[[ PROVIDED ENTRIES, beginning ]]

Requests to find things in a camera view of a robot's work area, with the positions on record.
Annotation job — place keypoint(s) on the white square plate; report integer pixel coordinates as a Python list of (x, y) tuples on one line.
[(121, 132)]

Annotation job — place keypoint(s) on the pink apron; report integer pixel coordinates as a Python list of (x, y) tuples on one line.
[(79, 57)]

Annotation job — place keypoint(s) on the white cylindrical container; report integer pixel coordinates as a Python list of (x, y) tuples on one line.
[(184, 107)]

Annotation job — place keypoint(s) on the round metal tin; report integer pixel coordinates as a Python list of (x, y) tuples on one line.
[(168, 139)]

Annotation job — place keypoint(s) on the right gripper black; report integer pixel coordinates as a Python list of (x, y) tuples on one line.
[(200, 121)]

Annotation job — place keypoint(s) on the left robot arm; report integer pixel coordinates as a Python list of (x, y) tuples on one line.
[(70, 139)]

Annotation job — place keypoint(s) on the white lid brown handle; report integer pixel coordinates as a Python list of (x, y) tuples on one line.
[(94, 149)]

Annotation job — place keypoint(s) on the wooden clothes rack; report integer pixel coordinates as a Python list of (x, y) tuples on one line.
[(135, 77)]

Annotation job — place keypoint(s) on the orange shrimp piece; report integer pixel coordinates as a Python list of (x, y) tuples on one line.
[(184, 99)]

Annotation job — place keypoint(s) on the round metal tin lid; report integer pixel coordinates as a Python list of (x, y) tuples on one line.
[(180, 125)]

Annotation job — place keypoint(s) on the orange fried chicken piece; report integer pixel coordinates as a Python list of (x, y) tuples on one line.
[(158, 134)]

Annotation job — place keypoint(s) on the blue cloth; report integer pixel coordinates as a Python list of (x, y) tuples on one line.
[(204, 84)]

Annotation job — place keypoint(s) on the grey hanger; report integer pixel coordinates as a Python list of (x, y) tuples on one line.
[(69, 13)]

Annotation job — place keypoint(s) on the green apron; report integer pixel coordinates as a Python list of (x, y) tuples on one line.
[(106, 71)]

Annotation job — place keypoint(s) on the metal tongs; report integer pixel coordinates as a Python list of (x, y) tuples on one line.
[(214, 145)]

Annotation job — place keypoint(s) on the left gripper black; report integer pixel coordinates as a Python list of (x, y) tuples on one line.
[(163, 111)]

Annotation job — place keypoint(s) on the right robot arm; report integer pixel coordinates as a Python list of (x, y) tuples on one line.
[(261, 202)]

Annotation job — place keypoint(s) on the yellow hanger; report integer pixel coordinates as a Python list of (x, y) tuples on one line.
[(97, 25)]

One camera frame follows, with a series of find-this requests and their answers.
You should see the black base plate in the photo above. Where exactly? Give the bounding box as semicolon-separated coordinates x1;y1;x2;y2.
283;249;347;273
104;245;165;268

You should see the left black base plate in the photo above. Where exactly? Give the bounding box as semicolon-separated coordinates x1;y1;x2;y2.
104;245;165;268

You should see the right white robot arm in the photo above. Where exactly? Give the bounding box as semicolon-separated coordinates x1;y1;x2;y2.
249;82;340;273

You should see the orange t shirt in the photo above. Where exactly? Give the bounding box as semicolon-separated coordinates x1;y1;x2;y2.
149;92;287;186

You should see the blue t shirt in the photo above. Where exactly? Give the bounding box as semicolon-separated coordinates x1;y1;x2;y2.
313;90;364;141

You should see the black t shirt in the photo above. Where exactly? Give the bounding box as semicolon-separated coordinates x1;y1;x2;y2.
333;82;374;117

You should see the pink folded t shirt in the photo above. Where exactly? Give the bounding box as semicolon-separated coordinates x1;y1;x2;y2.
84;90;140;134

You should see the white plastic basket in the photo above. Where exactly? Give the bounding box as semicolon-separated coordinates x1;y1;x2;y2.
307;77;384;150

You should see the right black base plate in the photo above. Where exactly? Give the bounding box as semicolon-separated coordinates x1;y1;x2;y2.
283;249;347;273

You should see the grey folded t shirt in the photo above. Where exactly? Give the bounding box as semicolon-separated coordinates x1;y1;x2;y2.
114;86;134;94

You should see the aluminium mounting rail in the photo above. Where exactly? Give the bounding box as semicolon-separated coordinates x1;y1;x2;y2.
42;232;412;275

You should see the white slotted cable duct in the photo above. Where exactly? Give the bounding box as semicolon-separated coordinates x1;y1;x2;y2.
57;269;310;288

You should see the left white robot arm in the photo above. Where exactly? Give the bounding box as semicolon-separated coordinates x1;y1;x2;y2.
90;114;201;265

[[ PROVIDED ENTRIES, end ]]

WORK ORDER:
Search the entries above for "with". Show every line that has it.

OUTPUT OF THE EXERCISE:
Requests to find things in a camera view of a robot's work area, with the positions on record.
One camera frame follows, with a series of find-this requests and their answers.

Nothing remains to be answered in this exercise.